YOUR OBJECTIVE →
Beginning with the line containing "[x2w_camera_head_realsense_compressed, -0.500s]" and ending with the line containing "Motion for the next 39", write out each line of the records below exactly; pictures and lines outside that range are left out.

[Collected data]
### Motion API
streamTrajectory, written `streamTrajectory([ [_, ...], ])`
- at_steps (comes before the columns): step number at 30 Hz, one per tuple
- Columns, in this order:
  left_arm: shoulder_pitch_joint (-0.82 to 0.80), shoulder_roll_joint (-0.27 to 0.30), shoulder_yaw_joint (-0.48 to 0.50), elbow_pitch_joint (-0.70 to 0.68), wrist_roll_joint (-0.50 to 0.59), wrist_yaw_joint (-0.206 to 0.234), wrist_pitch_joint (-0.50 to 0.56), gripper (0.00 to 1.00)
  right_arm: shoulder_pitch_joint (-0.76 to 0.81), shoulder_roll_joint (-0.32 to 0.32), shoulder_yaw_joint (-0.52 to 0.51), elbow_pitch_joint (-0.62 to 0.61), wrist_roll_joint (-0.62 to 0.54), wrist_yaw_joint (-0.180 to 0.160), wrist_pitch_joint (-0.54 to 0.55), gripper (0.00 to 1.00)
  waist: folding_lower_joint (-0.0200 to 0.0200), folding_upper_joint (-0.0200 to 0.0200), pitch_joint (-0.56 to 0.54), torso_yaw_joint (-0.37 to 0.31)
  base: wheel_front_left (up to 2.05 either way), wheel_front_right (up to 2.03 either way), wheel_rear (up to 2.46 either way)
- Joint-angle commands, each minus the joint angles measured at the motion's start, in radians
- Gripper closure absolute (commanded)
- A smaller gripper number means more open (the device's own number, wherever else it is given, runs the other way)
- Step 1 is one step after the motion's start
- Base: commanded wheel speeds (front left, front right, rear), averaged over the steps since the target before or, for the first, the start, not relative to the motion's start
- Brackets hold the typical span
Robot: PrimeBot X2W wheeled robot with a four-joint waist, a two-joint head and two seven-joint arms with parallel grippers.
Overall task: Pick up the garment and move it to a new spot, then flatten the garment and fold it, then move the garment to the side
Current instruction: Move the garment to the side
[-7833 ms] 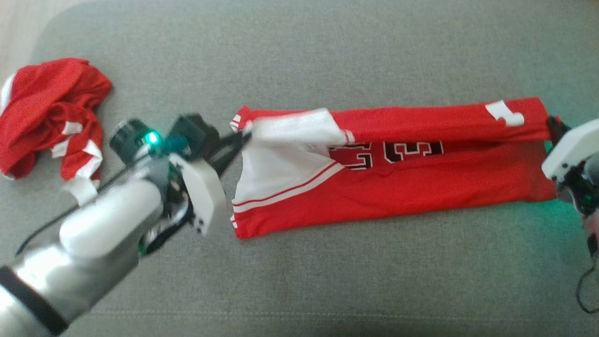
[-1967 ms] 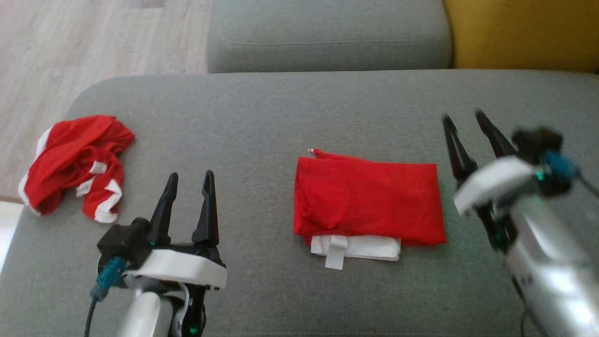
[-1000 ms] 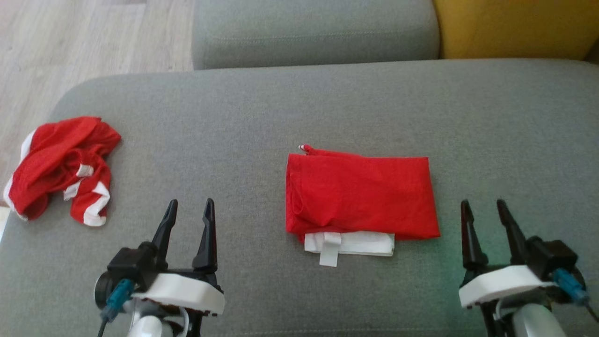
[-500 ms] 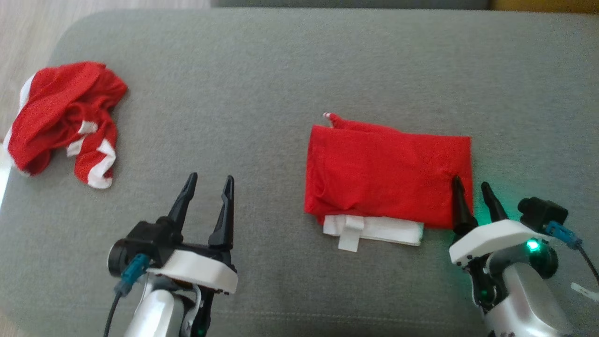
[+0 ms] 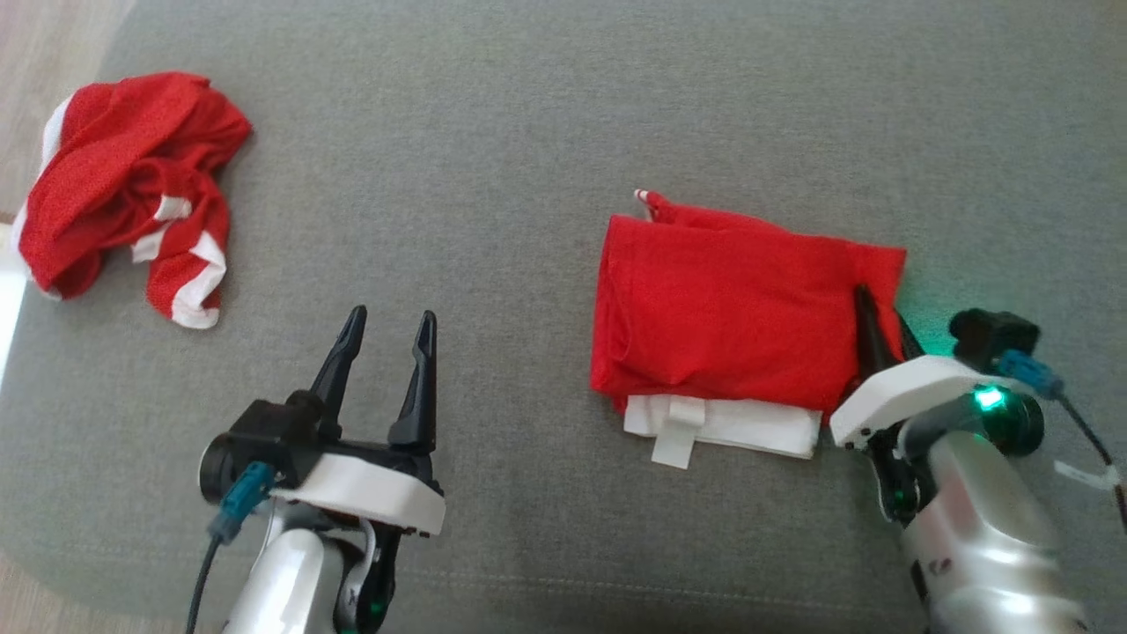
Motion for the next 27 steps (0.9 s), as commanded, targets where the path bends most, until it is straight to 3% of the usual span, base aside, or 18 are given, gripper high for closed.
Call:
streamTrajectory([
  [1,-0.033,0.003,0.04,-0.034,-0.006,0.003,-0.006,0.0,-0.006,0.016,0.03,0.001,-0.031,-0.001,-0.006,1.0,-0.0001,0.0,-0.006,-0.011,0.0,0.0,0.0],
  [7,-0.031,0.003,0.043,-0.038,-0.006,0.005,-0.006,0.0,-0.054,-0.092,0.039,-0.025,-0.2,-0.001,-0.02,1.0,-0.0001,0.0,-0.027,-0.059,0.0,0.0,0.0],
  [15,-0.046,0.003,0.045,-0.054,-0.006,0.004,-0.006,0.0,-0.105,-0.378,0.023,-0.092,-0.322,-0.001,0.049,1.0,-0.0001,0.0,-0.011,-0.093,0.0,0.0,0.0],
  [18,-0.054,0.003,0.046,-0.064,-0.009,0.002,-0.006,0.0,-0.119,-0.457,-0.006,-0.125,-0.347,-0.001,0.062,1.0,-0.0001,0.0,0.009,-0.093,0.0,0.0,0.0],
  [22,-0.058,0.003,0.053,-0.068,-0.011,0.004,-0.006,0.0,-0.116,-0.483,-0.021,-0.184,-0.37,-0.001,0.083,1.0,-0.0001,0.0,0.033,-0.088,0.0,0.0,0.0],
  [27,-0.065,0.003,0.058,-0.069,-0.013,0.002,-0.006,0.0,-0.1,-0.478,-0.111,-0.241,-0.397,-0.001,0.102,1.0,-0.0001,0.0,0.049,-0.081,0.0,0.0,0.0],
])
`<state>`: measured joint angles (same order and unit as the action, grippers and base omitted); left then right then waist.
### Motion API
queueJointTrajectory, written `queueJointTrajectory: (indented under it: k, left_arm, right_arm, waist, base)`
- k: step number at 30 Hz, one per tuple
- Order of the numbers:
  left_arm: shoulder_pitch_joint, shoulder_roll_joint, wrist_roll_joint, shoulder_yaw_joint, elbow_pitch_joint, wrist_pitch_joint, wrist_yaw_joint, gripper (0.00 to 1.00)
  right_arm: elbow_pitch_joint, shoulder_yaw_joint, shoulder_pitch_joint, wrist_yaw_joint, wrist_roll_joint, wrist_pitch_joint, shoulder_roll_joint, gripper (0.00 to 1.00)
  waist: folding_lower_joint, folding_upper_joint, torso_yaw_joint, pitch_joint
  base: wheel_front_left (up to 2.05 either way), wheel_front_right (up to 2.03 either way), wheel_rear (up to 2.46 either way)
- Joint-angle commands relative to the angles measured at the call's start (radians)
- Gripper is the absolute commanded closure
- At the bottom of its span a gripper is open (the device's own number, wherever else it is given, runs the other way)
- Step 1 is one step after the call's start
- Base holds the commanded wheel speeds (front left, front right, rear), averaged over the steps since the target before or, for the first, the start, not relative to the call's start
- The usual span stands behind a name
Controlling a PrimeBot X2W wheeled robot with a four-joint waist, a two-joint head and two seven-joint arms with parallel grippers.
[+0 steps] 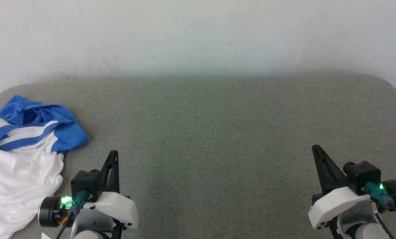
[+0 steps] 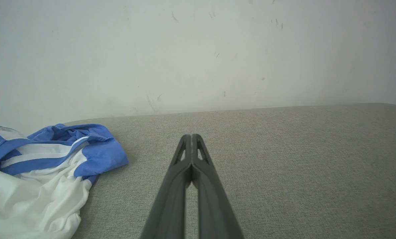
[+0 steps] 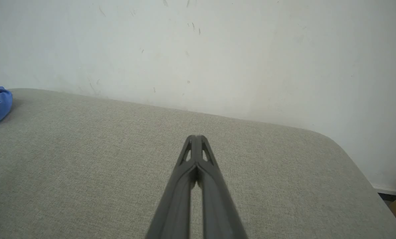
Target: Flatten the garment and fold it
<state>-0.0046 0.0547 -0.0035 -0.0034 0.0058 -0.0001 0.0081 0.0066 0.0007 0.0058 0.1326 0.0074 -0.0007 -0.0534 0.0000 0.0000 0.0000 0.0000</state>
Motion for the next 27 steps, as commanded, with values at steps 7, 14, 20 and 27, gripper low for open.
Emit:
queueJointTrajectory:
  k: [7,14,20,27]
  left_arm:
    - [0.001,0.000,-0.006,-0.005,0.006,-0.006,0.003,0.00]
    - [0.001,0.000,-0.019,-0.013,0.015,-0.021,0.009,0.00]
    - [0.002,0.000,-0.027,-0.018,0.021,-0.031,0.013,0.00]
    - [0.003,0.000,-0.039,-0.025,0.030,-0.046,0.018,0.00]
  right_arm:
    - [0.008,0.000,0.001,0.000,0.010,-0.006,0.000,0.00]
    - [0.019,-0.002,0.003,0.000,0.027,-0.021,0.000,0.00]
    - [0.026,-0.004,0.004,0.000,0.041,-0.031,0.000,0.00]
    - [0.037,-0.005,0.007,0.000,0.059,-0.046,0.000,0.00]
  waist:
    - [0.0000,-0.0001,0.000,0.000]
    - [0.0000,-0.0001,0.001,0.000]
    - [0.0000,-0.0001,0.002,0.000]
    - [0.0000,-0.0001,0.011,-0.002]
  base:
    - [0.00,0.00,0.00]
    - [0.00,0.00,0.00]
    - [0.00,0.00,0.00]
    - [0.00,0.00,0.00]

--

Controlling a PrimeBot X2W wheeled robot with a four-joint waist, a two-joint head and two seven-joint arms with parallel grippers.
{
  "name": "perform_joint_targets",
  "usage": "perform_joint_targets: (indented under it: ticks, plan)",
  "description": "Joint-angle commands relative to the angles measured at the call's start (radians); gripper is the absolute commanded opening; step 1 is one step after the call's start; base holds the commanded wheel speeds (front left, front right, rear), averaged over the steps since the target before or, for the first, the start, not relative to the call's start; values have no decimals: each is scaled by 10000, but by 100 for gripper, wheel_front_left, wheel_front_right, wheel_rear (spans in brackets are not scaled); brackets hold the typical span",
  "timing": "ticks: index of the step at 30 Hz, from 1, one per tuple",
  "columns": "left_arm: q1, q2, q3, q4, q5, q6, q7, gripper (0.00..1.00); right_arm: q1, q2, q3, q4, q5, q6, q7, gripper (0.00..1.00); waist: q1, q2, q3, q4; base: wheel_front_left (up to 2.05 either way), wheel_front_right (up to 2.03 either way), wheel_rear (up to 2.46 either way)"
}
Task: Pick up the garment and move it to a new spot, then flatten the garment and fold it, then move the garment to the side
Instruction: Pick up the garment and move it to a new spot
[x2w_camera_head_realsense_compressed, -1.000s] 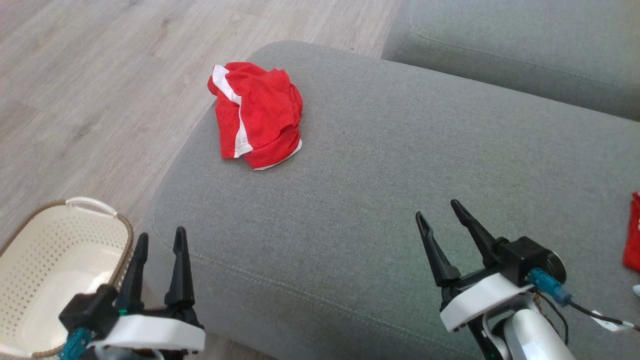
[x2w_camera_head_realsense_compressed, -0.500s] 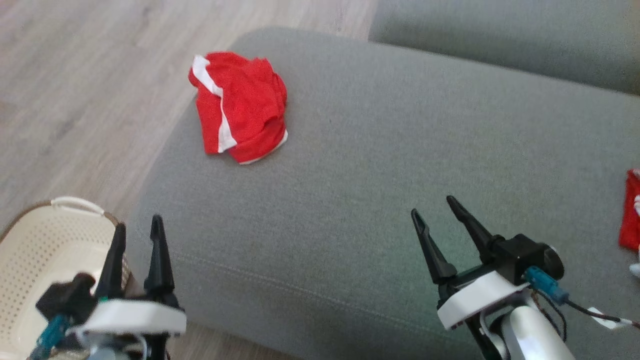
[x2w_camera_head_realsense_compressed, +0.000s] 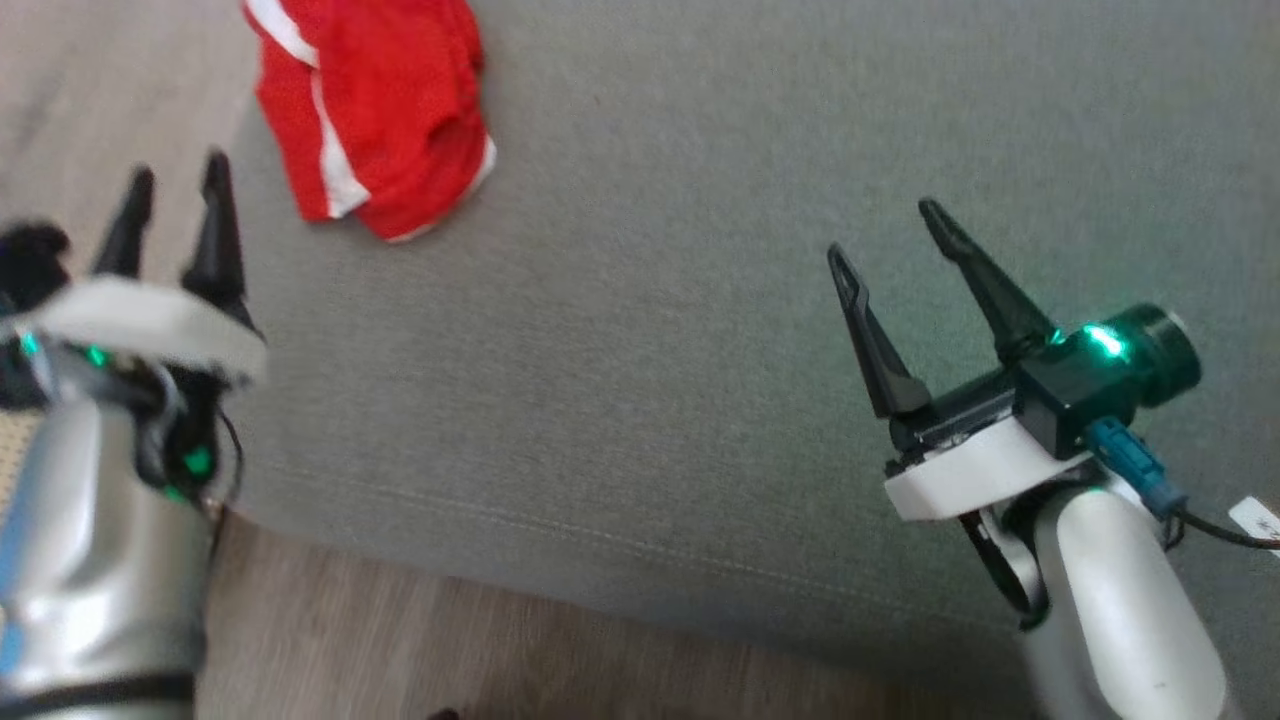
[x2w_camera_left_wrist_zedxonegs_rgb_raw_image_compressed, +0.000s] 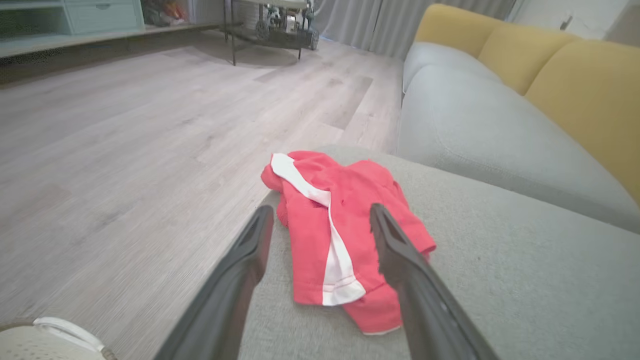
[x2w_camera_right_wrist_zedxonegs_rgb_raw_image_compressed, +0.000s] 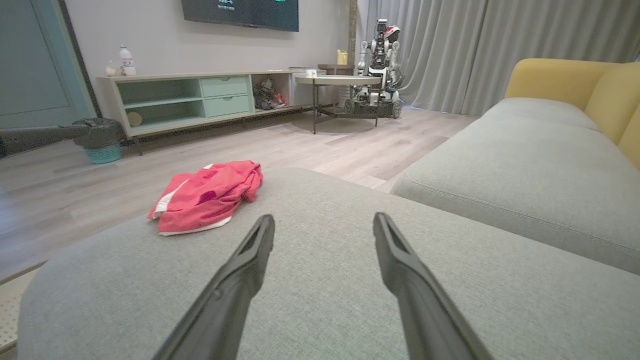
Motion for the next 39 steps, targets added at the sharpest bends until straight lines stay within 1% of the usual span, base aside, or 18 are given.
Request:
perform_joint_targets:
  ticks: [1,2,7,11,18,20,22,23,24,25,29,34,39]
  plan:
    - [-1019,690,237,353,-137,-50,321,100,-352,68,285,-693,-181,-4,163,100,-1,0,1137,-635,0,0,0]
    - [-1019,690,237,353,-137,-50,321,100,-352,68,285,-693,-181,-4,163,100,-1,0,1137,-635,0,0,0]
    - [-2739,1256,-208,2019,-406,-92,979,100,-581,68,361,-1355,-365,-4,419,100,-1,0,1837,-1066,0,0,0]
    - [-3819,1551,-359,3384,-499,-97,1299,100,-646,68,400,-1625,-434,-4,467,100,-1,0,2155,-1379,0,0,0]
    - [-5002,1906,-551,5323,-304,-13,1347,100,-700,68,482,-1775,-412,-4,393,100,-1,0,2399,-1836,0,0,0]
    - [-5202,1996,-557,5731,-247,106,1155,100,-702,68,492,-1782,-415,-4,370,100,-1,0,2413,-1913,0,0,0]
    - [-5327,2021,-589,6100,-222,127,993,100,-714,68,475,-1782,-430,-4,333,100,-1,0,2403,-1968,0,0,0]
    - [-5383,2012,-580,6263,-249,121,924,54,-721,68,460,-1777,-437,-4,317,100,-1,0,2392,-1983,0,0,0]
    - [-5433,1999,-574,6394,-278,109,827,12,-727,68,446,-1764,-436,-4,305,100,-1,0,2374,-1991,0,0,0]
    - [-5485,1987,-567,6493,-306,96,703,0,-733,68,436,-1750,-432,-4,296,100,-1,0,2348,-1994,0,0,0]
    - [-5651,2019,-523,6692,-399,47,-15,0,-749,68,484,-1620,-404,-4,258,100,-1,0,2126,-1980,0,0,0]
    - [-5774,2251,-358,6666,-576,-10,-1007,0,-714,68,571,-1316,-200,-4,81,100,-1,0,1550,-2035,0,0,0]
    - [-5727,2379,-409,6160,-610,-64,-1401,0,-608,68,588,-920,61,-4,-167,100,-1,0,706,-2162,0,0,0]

OUTPUT BELOW →
[x2w_camera_head_realsense_compressed, -0.500s] 
[x2w_camera_head_realsense_compressed, +0.000s] 
[x2w_camera_left_wrist_zedxonegs_rgb_raw_image_compressed, +0.000s] 
[x2w_camera_right_wrist_zedxonegs_rgb_raw_image_compressed, +0.000s] 
Motion for the next 39 steps, targets added at the sharpest bends until straight lines stay within 1% of the usual span, base aside, or 18 are given.

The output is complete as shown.